Why does the weighted quick union algorithm consider the sizes of the tree instead of their heights?

5k views Asked by At

I was watching Robert Sedgewick's video on improvements to quick union. (https://youtu.be/sEo6LlPxpHE?t=267)

There he uses size of the tree rather than the height. Actually the problem is finding the root node . finding will be difficult if the height is high. so we should find a way to mitigate the effect of height. Only if we compare heights will it not work as expected ? will connecting shorter tree to taller tree not solve the problem instead doing :connecting tree with smaller number of nodes to tree with larger number of nodes ?

what about the following case ? enter image description here

according to the logic in video:

size of A tree = 4

size of B tree = 7

and if you connect A to B . actually we are making the resulting tree taller(height 4). But had we done it based on tree heights we could have solved it by connecting tree B to A . and so the resulting tree will have height 3.

Am I right ? If wrong where am I wrong ?

3

There are 3 answers

2
templatetypedef On

Keep in mind that most implementations of a disjoint-set forest apply the path compression optimization, in which during every lookup, you change the parent pointers of all the nodes in the chain so that they all point to their representative.

It turns out that if you use path compression and keep track of the heights of all the nodes prior to compressing them, then the asymptotic performance of linking by height (usually called union-by-rank, where the "rank" is the height prior to any compressions) and linking by weight are identical. Both give the inverse Ackermann time complexity. This result comes from this paper, which is highly technical but does prove both results.

Even if you don't do this, though, there's another way to see that these two approaches are (roughly) equal to one another. Notice that if you have a tree of height one, it has to have at least two nodes in it. Why? Well, the only way you can make a tree of height one is to merge to trees of height zero, each of which must have at least one node. Using similar logic, you can see that if you have a tree of height two, then it must have at least four nodes, since to form it you had to merge two trees of height one together. More generally, you can show that a tree of height n must have at least 2n nodes in it. Therefore, merging by the height is essentially the same as merging by weight, since there's a close connection between the heights and sizes of the trees.

Hope this helps!

0
Valar Morghulis On

First, as others mentioned, both size and height have similar performance.
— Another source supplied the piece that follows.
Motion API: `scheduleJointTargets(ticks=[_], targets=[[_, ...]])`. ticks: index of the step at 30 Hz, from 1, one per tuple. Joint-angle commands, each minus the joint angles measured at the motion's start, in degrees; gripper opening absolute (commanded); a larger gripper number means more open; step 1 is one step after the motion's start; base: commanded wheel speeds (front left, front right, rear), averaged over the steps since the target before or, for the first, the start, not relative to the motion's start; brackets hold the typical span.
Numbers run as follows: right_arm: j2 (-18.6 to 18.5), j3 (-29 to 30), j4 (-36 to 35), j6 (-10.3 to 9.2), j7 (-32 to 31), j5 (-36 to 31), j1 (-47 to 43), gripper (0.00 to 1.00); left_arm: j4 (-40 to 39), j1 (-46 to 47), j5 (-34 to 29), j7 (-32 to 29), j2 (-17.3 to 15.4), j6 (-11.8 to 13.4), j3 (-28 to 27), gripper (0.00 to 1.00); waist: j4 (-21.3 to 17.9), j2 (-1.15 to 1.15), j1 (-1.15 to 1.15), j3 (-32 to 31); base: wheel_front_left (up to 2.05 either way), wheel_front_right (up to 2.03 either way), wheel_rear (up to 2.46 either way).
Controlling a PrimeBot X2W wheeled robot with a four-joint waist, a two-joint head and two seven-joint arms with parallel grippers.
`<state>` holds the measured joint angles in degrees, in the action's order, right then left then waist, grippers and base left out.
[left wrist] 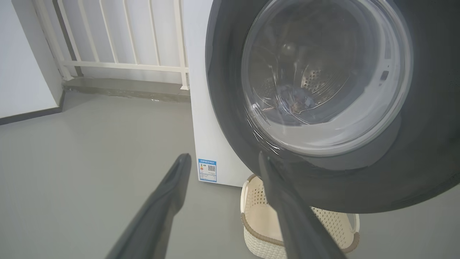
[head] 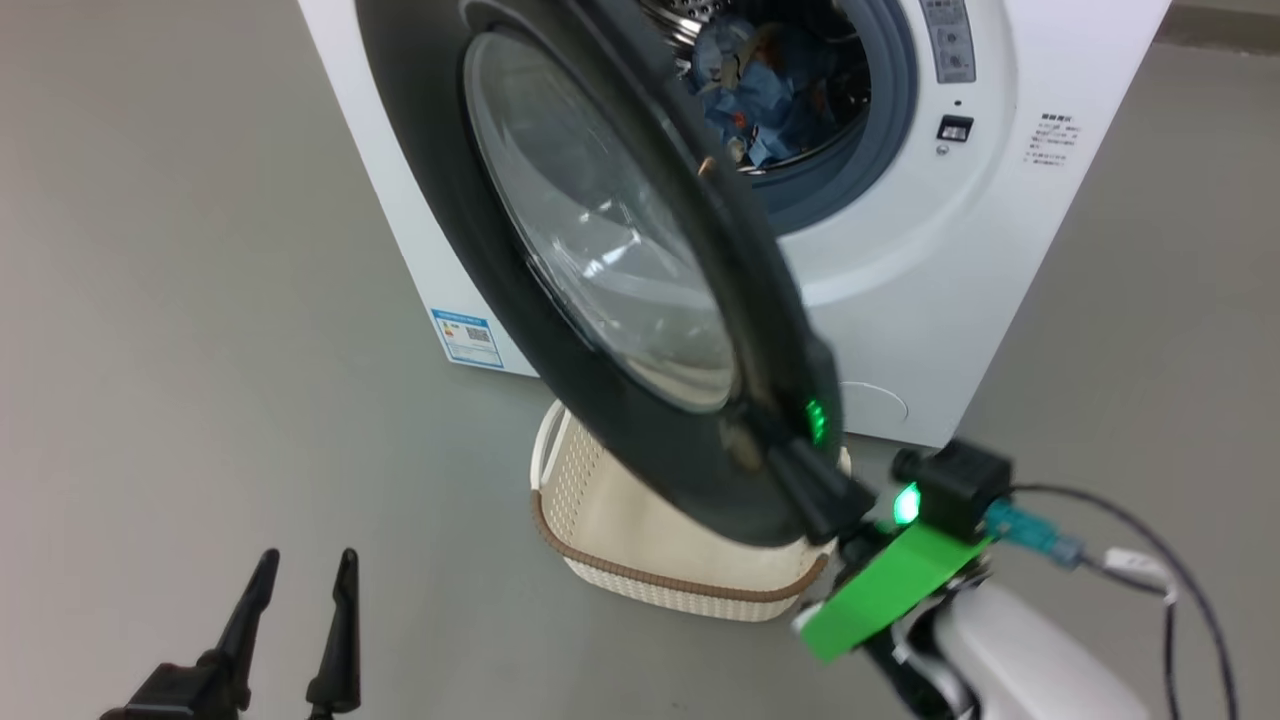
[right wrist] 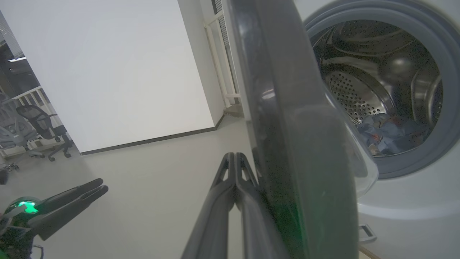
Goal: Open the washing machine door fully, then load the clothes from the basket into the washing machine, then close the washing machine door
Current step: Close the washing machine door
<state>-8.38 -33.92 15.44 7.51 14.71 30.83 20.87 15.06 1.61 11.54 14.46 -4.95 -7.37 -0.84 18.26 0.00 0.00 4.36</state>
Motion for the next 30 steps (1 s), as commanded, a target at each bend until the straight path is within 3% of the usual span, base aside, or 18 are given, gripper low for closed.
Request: scheduleJointTargets(ticks=[1,14,30], targets=[[-0.28,1.27,-0.76,-0.02,0.29,-0.78,2.28,0.0,-1.99,2.33,0.2,0.54,-0.43,-0.12,-1.7,1.0,-0.49,0.0,0.0,0.79,0.0,0.0,0.0],[-1.46,12.06,3.63,-0.02,0.29,-2.06,9.11,0.0,-3.15,5.17,0.53,0.54,1.22,-0.12,1.5,1.0,1.29,0.0,0.0,4.76,0.0,0.0,0.0],[-3.52,24.96,10.12,-0.02,0.29,-5.15,22.84,0.0,-3.79,12.03,2.55,0.54,1.99,-0.12,6.49,1.0,5.95,0.0,0.0,14.24,0.0,0.0,0.0]])
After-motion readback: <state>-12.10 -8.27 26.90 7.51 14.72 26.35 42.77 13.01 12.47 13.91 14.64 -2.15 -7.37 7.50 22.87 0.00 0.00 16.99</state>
But still, why we choose size over height? I think it's because the height will change during path compression while the size will not.
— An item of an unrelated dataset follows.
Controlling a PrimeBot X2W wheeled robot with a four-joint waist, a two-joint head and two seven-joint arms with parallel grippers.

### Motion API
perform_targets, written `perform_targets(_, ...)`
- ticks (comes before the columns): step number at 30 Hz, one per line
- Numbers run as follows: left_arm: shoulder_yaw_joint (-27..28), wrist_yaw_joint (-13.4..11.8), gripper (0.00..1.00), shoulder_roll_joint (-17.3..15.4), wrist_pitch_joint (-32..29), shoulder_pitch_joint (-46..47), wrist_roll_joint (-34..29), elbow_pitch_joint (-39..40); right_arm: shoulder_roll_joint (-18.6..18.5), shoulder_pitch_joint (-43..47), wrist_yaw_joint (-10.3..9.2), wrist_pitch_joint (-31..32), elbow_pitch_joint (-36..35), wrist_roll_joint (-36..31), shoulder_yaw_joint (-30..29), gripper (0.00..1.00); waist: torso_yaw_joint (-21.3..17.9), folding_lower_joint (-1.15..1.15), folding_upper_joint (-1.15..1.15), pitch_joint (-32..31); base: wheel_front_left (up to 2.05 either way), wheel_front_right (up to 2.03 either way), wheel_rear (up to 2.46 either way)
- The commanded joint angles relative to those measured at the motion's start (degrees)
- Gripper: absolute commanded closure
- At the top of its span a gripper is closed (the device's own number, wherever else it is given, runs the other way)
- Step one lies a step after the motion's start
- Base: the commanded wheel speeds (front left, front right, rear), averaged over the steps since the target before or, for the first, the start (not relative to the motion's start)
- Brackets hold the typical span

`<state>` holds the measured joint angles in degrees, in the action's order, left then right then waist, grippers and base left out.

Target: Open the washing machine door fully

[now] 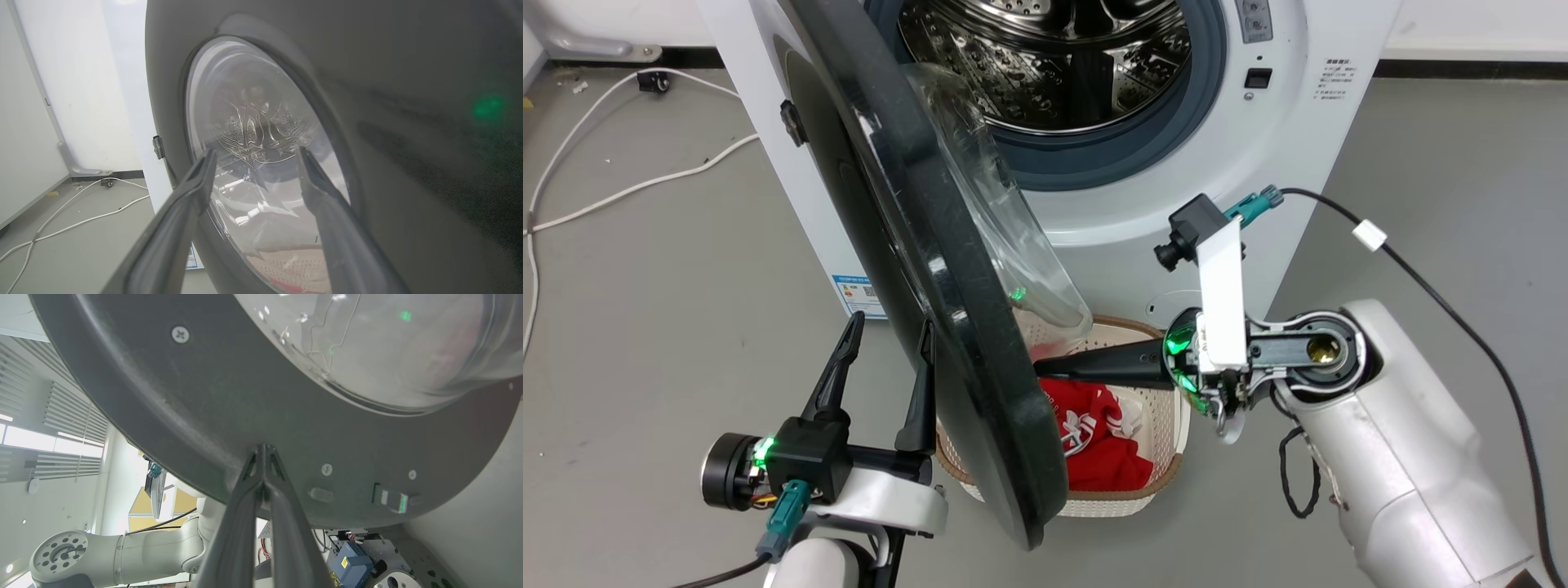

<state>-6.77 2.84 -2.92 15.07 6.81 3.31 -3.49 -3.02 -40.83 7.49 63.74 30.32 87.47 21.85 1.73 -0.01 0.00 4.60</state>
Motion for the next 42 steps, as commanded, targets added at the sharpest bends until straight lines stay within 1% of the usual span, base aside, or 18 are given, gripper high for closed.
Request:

This is my own opinion since I didn't find it anywhere. Hope it's true.

1
S.K. On

Weighted quick-union by size or by height are roughly the same, they have the same upper bounds, as mentioned by @templatetypedef before.
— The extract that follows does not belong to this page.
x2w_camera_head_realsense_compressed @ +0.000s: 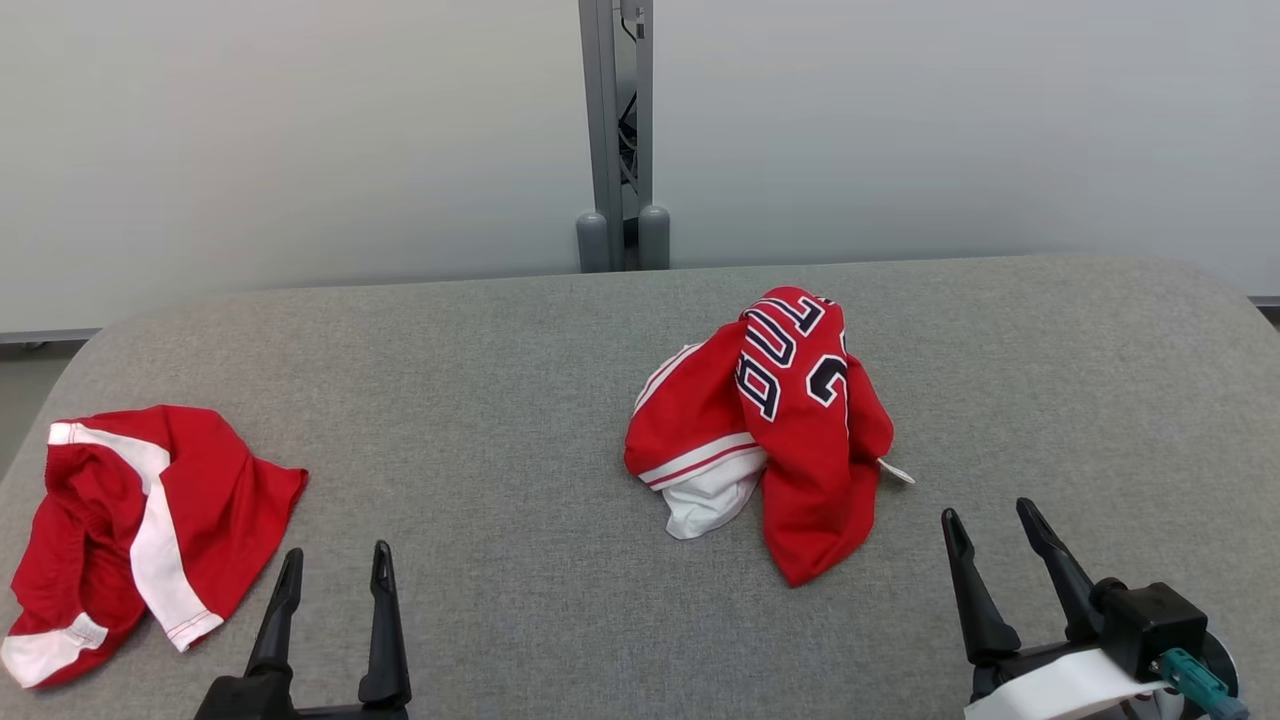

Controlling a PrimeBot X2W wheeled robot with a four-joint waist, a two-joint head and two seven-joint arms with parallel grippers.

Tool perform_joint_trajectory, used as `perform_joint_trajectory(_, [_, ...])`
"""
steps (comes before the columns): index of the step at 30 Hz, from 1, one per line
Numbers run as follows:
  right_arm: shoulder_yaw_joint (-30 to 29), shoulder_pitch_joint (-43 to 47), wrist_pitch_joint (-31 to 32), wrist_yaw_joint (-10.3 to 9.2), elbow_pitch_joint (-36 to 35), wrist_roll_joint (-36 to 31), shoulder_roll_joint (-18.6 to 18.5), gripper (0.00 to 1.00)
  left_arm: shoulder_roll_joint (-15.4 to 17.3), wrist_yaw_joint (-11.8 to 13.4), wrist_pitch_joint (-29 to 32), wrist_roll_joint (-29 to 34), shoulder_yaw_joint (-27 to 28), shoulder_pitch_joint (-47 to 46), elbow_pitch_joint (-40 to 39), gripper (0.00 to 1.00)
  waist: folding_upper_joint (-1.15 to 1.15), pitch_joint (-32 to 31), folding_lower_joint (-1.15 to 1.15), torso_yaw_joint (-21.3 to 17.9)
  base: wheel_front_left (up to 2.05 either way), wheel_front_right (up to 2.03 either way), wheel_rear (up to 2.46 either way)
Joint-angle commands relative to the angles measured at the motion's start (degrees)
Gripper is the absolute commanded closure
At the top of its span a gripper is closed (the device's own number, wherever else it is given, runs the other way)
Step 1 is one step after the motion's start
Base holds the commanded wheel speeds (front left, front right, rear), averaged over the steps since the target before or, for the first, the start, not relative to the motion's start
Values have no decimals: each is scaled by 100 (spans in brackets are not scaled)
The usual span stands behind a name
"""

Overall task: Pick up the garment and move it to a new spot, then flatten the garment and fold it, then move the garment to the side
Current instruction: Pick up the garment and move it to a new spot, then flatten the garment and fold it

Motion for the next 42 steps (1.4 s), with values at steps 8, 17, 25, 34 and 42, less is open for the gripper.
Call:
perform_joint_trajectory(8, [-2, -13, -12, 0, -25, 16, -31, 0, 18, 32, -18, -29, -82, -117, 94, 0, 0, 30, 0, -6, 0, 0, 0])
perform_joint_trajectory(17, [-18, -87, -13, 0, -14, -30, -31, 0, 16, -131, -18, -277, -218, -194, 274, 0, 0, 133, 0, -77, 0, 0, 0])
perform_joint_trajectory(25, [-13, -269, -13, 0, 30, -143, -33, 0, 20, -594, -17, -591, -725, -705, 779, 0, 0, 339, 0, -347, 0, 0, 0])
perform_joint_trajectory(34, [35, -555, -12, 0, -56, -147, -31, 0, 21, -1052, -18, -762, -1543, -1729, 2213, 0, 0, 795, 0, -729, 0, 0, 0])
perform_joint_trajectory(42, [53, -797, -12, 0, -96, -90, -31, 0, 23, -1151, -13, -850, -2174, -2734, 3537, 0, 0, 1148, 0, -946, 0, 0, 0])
Let me share a few more details.

In the strategy weighted by size, let a tree T has a single node x, its depth(or height) h is 1. h increase by 1 only if T is merged to another tree whose size is equal or larger than T. so,

  • for h = 1, tree size N = 1
  • h = 2, N >= 2
  • h = 3, N >= 4
  • h = 4, N >= 8
  • ....

In another words, the upper bound of h is lgN + 1( h <= (lgN + 1) ).

What if union-find is weighted by height? It's obvious that when tree depth h = 2, at least 2 nodes are required. When h = 3, the minimal numbers of nodes are 4(two trees of depth 2 both with minimal numbers of nodes merged ). The situation is the same as above,

  • for h=1, tree size N = 1
  • h = 2, N >= 2
  • h = 3, N >= 4
  • h = 4, N >= 8
  • ....

For union-find weighted by height, we have the conclusion: h <= (lgN + 1). That is, no matter weighted by height or by size, their depths have the same upper bound.

With regard to the confusing case you mentioned, that's caused by the randomness of merging, we have find out the upper bound of the depth, let's say it's 5, but it's possible the outcome are 4 or 3, or any numbers not exceeding 5, base on the sequence of merging.

One more words, the textbook Algorithms(4th edition) do mention weighed quick-union by height, at the Creative Problems of 1.5.14, pages 237.